EXERCISE BRIEF:
In your copy, each line below is repeated exactly and no image appears.

DATA PROVIDED:
|---|

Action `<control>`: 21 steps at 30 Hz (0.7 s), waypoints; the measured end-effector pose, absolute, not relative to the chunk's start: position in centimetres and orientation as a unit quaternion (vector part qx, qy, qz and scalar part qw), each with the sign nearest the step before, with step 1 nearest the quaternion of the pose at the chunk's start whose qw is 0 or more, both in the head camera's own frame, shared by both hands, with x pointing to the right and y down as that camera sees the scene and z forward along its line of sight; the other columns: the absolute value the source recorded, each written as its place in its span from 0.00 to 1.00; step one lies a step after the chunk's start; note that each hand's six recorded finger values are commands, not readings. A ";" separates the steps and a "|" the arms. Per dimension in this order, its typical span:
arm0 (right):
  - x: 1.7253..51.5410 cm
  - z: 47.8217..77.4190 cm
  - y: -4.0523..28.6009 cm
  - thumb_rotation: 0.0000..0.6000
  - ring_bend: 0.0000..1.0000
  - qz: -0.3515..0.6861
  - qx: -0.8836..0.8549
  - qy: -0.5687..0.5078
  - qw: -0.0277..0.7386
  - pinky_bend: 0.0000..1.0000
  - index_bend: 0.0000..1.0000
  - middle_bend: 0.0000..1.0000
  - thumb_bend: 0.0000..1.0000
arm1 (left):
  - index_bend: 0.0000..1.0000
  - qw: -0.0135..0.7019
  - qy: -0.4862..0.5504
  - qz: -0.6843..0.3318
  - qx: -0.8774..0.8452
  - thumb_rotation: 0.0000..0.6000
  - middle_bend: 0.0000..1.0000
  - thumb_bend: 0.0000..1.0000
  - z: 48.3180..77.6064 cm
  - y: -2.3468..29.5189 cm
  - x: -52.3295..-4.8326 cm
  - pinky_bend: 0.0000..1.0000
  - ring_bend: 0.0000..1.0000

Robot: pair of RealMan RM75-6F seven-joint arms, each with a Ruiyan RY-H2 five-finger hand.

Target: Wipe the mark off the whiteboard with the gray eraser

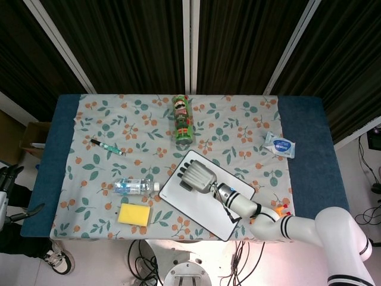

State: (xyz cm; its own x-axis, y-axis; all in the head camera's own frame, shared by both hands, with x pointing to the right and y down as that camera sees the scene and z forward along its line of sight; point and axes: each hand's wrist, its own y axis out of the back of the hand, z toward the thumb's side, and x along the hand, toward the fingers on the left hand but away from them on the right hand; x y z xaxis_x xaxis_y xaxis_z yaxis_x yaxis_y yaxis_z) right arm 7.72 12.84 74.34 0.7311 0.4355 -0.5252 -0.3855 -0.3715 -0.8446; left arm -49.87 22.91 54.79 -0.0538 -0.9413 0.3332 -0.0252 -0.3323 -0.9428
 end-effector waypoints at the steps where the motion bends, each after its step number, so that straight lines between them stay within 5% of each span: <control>1: 7.7 74.3 12.8 1.00 0.45 0.366 -0.743 -0.017 0.561 0.45 0.67 0.53 0.31 | 0.13 0.390 0.426 -0.588 -0.566 0.49 0.11 0.00 54.8 22.9 -49.9 0.16 0.09; 21: 15.9 72.2 14.8 1.00 0.45 0.411 -0.760 0.024 0.503 0.45 0.67 0.53 0.31 | 0.13 0.393 0.420 -0.581 -0.576 0.49 0.11 0.00 55.2 22.5 -48.8 0.16 0.09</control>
State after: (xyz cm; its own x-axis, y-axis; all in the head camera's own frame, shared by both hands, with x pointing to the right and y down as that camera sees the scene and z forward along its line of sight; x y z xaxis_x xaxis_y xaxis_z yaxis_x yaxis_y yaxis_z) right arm 15.92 14.81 72.16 0.6603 0.3766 -0.6498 -0.4504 -0.4938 -0.7438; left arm -48.82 22.46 55.20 -0.0283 -0.9401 0.3398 -0.0270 -0.3391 -0.9404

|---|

RESULT:
Action `<control>`: 21 steps at 30 Hz (0.7 s), waypoints; the measured end-effector pose, absolute, not relative to the chunk's start: position in centimetres and orientation as a unit quaternion (vector part qx, qy, qz and scalar part qw), each with the sign nearest the step before, with step 1 nearest the quaternion of the pose at the chunk's start whose qw is 0 or more, both in the head camera's own frame, shared by both hands, with x pointing to the right and y down as that camera sees the scene and z forward along its line of sight; the other columns: the absolute value the source recorded, each written as its place in its span from 0.00 to 1.00; step one lies a step after the chunk's start; note that each hand's six recorded finger values are commands, not readings. A ";" separates the steps and a "|" the arms. Per dimension in this order, its typical span:
arm0 (right):
  - x: 1.7253..51.5410 cm
  - z: 47.8217..77.4190 cm
  - y: -4.0523..28.6009 cm
  - thumb_rotation: 0.0000..0.6000
  - ring_bend: 0.0000..1.0000
  - qz: -0.3515..0.6861
  - qx: -0.8836..0.8549
  - qy: -0.5687..0.5078
  - qw: -0.0277..0.7386
  - pinky_bend: 0.0000..1.0000
  - index_bend: 0.0000..1.0000
  - middle_bend: 0.0000..1.0000
  - thumb_bend: 0.0000..1.0000
arm1 (left):
  - index_bend: 0.0000..1.0000
  - qw: -0.0135..0.7019
  - qy: -0.4862..0.5504
  - qz: -0.6843..0.3318
  - qx: -0.8774..0.8452
  - thumb_rotation: 0.0000..0.6000
  - middle_bend: 0.0000..1.0000
  - thumb_bend: 0.0000..1.0000
  - z: 48.3180..77.6064 cm
  - y: -2.3468..29.5189 cm
  - x: -52.3295..-4.8326 cm
  - pinky_bend: 0.0000..1.0000
  - ring_bend: 0.0000..1.0000

Robot: pair of RealMan RM75-6F seven-joint arms, each with a Ruiyan RY-H2 five-finger hand.

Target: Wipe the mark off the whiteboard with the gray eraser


State: (xyz cm; its own x-axis, y-axis; all in the head camera's own frame, shared by both hands, with x pointing to the right and y down as that camera sees the scene and z forward along its line of sight; point and axes: each hand's wrist, its own y axis out of the back of the hand, z toward the thumb's side, and x along the hand, toward the fingers on the left hand but away from them on the right hand; x y z xaxis_x xaxis_y xaxis_z yaxis_x yaxis_y yaxis_z) right arm 7.72 12.84 74.34 0.7311 0.4355 -0.5252 -0.3855 -0.3715 -0.8446; left arm -49.87 22.91 54.79 -0.0538 -0.9413 0.3332 -0.0252 -0.3323 -0.9428
 end-effector waypoints at the steps where the motion bends, each after its step number, so that straight lines between them stay within 5% of each span: <control>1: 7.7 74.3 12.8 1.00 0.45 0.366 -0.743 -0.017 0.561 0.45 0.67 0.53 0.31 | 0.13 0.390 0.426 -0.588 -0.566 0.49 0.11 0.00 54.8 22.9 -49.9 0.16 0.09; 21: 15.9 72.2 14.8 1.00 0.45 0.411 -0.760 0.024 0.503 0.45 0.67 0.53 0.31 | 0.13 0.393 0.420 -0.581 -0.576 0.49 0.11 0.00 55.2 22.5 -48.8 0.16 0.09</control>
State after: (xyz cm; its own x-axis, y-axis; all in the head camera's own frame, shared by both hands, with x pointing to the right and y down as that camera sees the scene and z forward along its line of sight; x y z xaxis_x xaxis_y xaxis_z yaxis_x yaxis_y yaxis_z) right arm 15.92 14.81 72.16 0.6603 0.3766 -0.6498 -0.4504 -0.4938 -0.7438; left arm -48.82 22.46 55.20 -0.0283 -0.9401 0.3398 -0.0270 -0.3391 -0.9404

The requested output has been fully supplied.